Out of the entries that follow, copy each line containing "plate".

====== Supplied data ======

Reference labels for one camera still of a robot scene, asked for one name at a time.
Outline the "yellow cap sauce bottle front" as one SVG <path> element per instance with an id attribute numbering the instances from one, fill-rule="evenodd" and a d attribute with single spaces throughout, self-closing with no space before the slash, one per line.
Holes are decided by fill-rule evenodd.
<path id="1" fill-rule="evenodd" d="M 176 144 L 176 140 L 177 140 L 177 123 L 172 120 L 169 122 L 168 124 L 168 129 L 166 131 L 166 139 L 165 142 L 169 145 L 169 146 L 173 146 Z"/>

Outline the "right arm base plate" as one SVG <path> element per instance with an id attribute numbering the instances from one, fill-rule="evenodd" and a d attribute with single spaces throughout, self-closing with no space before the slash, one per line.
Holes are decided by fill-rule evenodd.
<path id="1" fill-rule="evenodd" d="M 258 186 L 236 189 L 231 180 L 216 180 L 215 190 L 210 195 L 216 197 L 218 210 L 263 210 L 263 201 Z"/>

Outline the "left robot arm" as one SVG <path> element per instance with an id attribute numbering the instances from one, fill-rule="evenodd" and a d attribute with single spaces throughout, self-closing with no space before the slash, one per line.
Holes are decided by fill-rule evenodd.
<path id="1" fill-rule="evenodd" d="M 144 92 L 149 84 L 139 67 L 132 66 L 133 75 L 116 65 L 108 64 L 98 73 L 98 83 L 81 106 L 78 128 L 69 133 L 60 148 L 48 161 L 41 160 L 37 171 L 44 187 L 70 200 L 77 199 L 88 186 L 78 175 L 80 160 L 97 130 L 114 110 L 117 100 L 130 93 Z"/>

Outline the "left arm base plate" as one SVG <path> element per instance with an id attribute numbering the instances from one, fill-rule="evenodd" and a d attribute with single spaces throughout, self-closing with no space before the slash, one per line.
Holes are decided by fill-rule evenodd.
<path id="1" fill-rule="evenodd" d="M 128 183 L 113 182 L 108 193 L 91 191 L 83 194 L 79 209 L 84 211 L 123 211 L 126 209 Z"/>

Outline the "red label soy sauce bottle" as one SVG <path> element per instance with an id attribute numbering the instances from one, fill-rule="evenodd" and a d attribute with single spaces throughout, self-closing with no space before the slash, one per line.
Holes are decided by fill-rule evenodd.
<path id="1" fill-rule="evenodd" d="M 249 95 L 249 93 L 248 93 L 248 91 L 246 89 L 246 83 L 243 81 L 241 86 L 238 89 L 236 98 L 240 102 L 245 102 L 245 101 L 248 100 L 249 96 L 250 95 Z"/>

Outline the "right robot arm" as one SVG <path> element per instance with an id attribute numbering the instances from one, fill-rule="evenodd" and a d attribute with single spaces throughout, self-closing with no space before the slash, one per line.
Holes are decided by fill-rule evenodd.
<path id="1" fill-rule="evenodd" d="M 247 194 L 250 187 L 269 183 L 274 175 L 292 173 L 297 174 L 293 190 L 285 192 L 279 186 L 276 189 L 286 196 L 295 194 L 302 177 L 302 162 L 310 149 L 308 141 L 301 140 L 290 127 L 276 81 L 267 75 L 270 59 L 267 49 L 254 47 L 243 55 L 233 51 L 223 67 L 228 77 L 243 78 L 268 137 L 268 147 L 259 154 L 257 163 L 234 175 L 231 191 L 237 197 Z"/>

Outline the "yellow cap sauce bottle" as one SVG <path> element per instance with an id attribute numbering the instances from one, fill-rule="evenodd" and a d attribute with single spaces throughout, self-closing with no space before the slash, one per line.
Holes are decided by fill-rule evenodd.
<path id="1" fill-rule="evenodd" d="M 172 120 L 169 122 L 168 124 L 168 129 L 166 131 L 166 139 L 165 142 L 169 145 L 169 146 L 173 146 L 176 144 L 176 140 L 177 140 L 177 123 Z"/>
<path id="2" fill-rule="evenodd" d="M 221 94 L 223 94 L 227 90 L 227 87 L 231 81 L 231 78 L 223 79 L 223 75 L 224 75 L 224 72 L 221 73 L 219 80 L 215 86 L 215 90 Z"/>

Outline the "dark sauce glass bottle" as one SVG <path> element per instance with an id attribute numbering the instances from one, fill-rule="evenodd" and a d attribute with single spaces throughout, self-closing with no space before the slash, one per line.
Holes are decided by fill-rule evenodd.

======

Solution to this exercise =>
Outline the "right arm base plate" as one SVG <path> element per instance with an id attribute numbering the instances from one, fill-rule="evenodd" and a d attribute with single spaces throughout, self-closing with no space before the slash, one per line.
Outline the "left arm base plate" as one SVG <path> element per instance with an id attribute numbering the instances from one, fill-rule="evenodd" and a d attribute with single spaces throughout, self-closing with no space before the slash, one per line.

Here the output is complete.